For the initial conditions, we assume the intima is populated with a small number of live resident macrophages (Ley et al 2011), so

$$\begin{aligned} \tilde{f}(\tilde{x},0)&= N_0 \,, \end{aligned}$$
(17)
$$\begin{aligned} \tilde{l}(\tilde{x},0)&= 0 \,, \end{aligned}$$
(18)
$$\begin{aligned} \tilde{c}(\tilde{x},0)&= 0 \,, \end{aligned}$$
(19)
$$\begin{aligned} \tilde{R}(0)&= x_S \,, \end{aligned}$$
(20)

where \(x_S\) is the diameter of a typical mouse macrophage.

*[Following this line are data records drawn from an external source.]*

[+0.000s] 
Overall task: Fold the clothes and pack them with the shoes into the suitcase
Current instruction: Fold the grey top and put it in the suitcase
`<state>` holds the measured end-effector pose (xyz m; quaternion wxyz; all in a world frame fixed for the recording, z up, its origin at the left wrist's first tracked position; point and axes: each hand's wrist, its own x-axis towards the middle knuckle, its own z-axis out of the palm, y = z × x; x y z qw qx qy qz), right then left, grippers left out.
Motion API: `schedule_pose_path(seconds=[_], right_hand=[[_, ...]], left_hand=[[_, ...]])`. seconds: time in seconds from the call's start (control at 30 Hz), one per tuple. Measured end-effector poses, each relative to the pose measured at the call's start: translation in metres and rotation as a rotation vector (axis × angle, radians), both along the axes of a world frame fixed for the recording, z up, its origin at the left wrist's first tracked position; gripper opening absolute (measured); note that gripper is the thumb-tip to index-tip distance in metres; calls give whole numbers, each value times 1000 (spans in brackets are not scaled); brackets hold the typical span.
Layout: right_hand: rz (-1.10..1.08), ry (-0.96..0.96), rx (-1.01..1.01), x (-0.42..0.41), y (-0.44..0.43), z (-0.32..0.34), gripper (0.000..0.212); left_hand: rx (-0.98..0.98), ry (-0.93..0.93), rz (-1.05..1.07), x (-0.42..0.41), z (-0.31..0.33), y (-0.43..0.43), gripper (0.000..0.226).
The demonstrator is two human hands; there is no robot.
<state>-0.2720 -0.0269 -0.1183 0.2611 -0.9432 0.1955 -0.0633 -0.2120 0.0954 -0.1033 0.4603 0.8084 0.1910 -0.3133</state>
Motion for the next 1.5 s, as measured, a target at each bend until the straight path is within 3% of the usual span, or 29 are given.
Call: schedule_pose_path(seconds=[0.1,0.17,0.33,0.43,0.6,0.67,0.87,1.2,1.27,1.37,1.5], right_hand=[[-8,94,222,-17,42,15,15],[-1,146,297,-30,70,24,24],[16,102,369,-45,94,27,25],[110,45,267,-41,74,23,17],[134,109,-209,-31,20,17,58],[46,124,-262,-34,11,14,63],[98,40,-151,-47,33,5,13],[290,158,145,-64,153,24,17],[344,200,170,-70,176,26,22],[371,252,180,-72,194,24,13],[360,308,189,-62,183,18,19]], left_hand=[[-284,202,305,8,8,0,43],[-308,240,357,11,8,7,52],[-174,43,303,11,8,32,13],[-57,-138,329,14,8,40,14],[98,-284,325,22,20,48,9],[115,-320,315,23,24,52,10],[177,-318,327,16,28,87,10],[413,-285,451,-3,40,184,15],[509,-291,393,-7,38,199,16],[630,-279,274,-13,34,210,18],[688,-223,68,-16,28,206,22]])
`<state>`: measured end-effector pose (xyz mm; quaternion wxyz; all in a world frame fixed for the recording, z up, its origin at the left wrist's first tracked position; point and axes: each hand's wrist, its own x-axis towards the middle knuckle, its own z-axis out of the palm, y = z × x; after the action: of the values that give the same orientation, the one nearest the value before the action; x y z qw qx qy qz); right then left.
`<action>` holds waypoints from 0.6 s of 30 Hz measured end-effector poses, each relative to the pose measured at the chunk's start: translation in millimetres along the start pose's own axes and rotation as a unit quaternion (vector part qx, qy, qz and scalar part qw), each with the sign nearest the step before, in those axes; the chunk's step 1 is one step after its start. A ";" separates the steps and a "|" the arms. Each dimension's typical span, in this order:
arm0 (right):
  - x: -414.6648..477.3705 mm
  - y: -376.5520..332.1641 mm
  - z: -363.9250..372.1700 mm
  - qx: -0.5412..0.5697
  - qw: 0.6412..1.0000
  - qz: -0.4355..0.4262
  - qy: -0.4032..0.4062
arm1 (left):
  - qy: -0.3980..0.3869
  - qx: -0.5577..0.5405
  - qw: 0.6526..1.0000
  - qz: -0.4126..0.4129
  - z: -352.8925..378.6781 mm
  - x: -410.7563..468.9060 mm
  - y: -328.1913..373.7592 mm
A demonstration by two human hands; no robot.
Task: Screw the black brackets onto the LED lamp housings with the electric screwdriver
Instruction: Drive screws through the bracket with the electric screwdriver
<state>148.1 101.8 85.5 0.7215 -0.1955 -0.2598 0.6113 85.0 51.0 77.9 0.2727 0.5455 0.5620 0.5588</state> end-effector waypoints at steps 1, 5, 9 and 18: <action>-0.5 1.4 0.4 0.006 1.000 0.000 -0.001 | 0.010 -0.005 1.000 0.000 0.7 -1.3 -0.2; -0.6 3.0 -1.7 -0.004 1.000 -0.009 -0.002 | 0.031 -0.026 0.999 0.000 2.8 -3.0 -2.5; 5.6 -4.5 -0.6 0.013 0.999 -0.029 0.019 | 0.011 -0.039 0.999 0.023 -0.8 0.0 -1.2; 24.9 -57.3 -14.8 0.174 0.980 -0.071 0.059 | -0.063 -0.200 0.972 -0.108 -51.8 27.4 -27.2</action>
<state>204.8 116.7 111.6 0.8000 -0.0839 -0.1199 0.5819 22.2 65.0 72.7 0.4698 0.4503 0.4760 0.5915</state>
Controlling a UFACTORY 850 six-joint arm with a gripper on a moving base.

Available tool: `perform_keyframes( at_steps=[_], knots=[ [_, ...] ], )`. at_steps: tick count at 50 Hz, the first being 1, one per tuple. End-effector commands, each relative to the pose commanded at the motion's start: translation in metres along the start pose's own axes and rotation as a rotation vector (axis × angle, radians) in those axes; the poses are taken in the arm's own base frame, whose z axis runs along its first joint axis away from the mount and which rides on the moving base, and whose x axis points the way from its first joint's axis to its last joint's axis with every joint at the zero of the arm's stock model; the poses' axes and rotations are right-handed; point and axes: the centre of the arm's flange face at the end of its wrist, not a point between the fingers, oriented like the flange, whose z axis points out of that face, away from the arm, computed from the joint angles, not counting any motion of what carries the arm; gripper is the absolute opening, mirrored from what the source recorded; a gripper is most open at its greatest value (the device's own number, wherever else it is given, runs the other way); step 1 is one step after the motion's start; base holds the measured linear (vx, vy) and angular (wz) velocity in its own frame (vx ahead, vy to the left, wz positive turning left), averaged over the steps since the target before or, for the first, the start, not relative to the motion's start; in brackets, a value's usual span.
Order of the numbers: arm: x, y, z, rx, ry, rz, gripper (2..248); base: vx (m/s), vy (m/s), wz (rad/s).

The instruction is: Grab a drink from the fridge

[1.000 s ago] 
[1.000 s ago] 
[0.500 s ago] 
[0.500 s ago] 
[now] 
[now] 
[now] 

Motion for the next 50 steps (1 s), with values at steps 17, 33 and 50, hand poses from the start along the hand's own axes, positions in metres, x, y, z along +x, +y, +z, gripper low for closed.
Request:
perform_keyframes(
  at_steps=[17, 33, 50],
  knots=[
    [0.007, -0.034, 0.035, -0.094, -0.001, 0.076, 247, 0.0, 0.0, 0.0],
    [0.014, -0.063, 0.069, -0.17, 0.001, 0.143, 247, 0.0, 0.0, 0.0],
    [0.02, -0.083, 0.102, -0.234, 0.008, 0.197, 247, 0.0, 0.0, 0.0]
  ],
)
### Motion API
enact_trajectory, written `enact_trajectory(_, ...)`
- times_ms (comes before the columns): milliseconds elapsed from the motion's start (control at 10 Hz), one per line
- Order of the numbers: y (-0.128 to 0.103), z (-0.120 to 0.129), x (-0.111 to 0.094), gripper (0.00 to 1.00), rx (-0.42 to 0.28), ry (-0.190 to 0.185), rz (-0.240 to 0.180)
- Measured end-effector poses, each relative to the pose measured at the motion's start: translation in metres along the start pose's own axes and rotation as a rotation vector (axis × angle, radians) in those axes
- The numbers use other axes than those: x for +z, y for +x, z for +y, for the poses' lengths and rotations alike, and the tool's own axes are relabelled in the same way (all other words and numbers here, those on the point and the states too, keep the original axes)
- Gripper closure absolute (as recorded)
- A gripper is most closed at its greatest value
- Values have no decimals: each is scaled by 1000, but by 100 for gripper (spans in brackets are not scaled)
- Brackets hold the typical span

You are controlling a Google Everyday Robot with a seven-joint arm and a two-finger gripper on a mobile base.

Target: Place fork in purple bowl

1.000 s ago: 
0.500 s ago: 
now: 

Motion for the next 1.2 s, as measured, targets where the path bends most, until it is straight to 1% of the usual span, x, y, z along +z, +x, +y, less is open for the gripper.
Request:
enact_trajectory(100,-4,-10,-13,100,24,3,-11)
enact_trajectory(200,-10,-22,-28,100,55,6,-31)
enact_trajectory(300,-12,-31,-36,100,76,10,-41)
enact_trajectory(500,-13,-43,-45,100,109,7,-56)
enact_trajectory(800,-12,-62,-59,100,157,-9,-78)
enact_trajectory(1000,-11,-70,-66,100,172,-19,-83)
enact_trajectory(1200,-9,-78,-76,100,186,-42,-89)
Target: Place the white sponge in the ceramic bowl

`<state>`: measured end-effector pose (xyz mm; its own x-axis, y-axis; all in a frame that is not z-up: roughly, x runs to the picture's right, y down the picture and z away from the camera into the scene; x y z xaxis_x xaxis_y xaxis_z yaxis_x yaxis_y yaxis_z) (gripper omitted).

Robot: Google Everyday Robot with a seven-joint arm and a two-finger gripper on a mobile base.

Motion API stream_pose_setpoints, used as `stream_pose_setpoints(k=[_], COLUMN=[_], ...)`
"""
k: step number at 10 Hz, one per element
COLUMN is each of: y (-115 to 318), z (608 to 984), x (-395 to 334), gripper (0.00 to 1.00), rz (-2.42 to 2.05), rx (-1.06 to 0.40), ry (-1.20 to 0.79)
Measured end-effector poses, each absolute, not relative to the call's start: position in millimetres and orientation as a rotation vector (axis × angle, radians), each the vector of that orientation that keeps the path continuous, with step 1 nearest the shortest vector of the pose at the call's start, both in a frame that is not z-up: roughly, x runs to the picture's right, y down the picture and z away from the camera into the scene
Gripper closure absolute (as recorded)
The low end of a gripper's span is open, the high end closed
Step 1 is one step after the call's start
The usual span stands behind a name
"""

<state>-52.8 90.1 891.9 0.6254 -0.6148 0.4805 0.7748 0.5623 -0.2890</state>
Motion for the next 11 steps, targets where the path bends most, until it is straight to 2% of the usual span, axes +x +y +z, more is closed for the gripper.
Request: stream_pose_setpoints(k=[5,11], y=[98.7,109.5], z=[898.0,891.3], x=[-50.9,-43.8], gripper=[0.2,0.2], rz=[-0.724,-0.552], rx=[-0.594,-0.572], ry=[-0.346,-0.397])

In order to close the model, the mixture velocity \(\tilde{v}(\tilde{x},\tilde{t})\) and the velocity of the medial boundary \(\tilde{R}'(\tilde{t})\) need to be defined, in addition to initial conditions. For models with more than one spatial dimension that are not axisymmetric, additional assumptions are required in order to determine \(\tilde{v}(\tilde{x},\tilde{t})\) and the boundary normal velocity. One possible choice is to relate the velocity to the pressure using Darcy’s law (\(\tilde{v} = - k \nabla \tilde{P}\)) (Friedman 2015; Lemon et al 2006). This requires additional constitutive assumptions and boundary conditions for the pressure P. Our model avoids these issues by only considering motion along the radial direction, and (1)–(16) are sufficient to close the system.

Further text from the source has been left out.